▸ **Work request**: Go to the line in the entries below that holds "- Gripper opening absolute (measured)" and repeat exactly from there through the line that holds "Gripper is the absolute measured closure", inclusive.

Data for processing: Begin

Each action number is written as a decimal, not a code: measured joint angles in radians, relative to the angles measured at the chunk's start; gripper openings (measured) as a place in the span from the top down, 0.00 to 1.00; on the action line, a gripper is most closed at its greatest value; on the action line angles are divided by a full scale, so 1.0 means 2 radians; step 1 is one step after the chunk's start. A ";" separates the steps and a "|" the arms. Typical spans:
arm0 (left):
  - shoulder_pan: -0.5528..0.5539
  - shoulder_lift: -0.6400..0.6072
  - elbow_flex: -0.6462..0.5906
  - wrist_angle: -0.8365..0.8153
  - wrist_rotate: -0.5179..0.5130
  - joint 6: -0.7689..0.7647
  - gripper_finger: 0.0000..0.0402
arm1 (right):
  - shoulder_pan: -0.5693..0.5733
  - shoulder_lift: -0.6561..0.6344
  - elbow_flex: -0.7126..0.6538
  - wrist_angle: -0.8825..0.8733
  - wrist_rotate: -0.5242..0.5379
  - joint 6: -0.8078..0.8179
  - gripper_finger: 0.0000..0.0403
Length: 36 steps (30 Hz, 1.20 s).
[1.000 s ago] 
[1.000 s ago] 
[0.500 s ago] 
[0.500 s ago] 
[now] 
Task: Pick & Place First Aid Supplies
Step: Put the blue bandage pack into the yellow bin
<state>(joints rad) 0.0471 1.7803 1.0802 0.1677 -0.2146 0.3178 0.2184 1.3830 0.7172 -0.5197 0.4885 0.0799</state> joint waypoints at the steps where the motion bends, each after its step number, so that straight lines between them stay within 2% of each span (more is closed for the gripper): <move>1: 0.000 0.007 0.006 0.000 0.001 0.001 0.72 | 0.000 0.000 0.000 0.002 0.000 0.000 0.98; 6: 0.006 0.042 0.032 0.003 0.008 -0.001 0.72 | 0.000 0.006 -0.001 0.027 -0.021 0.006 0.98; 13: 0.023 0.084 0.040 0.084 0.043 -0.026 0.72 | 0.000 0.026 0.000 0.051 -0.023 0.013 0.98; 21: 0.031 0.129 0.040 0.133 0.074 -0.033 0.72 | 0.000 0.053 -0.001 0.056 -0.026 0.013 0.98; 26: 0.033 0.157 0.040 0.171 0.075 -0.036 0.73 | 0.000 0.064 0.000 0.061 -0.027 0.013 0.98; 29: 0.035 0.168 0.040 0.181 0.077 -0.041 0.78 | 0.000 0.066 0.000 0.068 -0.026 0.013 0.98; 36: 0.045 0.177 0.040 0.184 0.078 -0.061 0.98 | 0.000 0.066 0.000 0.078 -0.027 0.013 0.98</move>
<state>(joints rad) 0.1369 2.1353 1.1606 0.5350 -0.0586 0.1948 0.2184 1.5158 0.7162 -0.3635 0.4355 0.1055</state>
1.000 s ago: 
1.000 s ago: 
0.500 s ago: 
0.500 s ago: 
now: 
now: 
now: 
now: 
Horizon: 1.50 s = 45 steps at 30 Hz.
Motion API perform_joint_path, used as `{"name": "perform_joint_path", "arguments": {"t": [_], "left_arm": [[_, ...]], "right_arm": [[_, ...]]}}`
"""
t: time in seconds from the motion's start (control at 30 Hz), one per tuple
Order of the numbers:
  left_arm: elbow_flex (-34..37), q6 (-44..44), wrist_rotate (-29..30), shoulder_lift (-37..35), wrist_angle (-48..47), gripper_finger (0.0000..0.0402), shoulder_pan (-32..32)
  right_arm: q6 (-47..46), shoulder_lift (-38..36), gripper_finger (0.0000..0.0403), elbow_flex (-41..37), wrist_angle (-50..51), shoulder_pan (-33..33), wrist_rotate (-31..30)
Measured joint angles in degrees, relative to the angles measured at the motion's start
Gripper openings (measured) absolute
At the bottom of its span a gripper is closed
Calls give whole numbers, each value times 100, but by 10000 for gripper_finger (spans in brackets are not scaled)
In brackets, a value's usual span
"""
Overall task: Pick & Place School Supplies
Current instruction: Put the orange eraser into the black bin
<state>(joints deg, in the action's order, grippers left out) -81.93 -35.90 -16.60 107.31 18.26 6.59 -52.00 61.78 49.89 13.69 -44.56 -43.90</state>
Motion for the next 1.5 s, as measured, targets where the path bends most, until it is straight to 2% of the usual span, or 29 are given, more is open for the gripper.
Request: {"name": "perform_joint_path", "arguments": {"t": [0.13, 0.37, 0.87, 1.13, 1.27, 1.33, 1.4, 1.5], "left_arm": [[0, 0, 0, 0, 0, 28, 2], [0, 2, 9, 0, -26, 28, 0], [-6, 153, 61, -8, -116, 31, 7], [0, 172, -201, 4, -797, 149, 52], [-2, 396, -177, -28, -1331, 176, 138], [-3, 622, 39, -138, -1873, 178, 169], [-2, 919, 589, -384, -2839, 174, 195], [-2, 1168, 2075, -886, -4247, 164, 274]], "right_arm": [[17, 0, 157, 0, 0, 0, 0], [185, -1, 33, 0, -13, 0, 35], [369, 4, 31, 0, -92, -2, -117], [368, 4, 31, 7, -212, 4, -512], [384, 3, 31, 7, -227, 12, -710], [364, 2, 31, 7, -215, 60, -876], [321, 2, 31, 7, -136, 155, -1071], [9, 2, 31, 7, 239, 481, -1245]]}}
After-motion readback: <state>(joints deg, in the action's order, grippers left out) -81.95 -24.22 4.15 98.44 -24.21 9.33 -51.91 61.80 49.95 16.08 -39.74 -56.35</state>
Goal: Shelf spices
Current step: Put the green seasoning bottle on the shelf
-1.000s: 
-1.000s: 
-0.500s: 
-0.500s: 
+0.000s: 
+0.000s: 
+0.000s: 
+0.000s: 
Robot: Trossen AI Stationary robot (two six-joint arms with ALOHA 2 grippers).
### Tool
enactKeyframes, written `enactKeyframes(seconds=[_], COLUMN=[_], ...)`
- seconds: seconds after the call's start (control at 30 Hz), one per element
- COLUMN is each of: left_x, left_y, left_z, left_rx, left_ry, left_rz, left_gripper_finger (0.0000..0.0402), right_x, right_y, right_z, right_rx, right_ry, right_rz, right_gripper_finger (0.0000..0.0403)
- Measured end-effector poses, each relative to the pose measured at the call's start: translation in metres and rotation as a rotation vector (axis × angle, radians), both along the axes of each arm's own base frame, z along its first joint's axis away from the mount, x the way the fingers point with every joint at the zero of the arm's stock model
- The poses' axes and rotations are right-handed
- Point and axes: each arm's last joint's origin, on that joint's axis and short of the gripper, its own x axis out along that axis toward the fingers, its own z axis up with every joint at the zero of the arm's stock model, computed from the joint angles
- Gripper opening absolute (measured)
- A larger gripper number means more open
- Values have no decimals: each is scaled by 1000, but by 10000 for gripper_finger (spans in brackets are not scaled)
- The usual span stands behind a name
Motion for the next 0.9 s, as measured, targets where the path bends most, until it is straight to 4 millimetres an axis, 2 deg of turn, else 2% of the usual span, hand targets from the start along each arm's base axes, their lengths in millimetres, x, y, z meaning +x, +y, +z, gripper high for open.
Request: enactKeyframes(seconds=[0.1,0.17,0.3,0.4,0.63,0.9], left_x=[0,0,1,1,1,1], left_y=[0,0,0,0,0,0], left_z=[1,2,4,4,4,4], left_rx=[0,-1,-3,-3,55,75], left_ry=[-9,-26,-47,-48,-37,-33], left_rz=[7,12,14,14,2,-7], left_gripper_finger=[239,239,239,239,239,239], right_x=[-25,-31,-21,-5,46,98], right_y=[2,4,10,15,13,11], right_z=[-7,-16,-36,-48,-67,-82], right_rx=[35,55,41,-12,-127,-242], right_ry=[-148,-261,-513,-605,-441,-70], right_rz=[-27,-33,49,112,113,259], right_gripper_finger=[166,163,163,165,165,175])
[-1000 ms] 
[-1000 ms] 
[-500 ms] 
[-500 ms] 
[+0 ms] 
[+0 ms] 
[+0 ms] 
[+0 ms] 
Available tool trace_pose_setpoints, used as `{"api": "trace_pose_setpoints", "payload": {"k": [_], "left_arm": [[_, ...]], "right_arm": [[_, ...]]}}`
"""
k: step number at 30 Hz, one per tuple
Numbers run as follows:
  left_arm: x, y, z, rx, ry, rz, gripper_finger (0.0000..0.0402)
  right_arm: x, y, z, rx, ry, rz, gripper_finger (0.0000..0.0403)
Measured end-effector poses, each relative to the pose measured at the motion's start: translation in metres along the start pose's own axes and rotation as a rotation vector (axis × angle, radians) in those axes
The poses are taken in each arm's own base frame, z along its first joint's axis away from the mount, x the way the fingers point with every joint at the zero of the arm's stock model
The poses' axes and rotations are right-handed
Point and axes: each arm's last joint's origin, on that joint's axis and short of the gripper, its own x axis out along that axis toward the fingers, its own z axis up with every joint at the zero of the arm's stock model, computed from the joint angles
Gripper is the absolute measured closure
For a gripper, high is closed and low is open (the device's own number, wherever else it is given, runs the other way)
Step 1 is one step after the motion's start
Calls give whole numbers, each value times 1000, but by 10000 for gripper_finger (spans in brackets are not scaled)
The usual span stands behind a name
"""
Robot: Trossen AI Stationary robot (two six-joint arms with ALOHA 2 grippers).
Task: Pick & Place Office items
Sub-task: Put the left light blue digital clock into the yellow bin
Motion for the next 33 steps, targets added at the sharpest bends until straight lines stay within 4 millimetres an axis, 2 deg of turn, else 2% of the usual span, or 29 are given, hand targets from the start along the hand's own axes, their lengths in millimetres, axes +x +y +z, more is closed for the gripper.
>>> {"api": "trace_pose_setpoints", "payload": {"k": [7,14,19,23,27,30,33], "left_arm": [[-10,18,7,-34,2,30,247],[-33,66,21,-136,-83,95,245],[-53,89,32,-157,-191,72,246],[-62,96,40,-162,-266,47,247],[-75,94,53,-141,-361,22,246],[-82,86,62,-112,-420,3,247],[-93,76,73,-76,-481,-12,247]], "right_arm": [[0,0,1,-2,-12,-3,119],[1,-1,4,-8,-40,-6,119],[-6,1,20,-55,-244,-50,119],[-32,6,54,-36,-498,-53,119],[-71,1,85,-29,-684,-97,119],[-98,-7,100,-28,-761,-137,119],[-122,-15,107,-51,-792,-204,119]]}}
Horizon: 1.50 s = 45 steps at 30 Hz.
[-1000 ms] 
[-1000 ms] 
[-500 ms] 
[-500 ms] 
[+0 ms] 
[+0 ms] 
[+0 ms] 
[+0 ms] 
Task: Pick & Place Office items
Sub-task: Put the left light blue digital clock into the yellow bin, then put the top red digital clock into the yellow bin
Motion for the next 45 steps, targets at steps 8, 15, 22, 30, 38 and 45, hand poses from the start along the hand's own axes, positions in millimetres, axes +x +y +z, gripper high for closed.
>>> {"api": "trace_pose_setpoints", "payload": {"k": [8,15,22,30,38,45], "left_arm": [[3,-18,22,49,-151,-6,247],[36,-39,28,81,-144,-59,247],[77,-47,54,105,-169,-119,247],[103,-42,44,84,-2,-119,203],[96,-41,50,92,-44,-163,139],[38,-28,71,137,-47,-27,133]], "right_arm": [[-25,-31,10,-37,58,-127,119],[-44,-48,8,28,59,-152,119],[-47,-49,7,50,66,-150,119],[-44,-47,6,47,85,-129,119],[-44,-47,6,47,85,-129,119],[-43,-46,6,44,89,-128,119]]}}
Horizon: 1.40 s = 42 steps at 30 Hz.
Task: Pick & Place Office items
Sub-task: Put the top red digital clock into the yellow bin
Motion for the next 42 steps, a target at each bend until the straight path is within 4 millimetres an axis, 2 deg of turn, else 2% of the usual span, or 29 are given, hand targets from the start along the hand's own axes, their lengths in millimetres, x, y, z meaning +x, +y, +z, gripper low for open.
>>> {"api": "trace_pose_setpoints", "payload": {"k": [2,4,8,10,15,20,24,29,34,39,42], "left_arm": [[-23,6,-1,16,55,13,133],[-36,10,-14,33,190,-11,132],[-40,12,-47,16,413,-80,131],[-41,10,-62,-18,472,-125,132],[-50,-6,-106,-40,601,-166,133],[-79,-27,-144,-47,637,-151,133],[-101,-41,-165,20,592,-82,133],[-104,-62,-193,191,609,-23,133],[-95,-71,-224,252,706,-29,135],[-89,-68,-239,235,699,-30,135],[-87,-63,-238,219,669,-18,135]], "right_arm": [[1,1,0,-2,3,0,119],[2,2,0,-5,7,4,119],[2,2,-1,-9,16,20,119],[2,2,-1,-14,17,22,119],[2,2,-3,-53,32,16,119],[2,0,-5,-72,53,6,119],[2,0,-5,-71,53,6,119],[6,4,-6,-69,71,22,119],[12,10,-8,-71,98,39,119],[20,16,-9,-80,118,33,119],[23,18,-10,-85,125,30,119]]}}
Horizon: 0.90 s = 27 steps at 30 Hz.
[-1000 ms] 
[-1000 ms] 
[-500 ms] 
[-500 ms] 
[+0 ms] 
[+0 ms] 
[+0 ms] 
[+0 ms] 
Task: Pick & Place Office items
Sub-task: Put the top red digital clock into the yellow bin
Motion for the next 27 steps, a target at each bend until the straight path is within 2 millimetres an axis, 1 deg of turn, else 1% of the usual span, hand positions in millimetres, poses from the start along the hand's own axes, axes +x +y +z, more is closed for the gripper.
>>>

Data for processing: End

▸ **Output below**:
- Gripper opening absolute (measured)
- A larger gripper number means more open
- Values have no decimals: each is scaled by 1000, but by 10000 for gripper_finger (spans in brackets are not scaled)
- The usual span stands behind a name
Motion for the next 0.9 s, as measured, targets where the path bends most, until it is straight to 4 millimetres an axis, 2 deg of turn, else 2% of the usual span, hand targets from the start along each arm's base axes, their lengths in millimetres, x, y, z meaning +x, +y, +z, gripper high for open.
Request: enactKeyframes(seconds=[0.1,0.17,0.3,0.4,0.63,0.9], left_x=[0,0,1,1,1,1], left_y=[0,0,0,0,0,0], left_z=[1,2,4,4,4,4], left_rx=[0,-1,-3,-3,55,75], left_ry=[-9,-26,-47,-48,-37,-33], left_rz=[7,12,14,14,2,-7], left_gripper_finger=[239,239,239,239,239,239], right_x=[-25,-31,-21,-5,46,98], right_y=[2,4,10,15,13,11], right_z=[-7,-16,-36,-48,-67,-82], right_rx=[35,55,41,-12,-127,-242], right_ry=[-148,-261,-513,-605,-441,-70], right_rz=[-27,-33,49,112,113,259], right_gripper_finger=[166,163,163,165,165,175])
[-1000 ms] 
[-1000 ms] 
[-500 ms] 
[-500 ms] 
[+0 ms] 
[+0 ms] 
[+0 ms] 
[+0 ms] 
Available tool trace_pose_setpoints, used as `{"api": "trace_pose_setpoints", "payload": {"k": [_], "left_arm": [[_, ...]], "right_arm": [[_, ...]]}}`
"""
k: step number at 30 Hz, one per tuple
Numbers run as follows:
  left_arm: x, y, z, rx, ry, rz, gripper_finger (0.0000..0.0402)
  right_arm: x, y, z, rx, ry, rz, gripper_finger (0.0000..0.0403)
Measured end-effector poses, each relative to the pose measured at the motion's start: translation in metres along the start pose's own axes and rotation as a rotation vector (axis × angle, radians) in those axes
The poses are taken in each arm's own base frame, z along its first joint's axis away from the mount, x the way the fingers point with every joint at the zero of the arm's stock model
The poses' axes and rotations are right-handed
Point and axes: each arm's last joint's origin, on that joint's axis and short of the gripper, its own x axis out along that axis toward the fingers, its own z axis up with every joint at the zero of the arm's stock model, computed from the joint angles
Gripper is the absolute measured closure

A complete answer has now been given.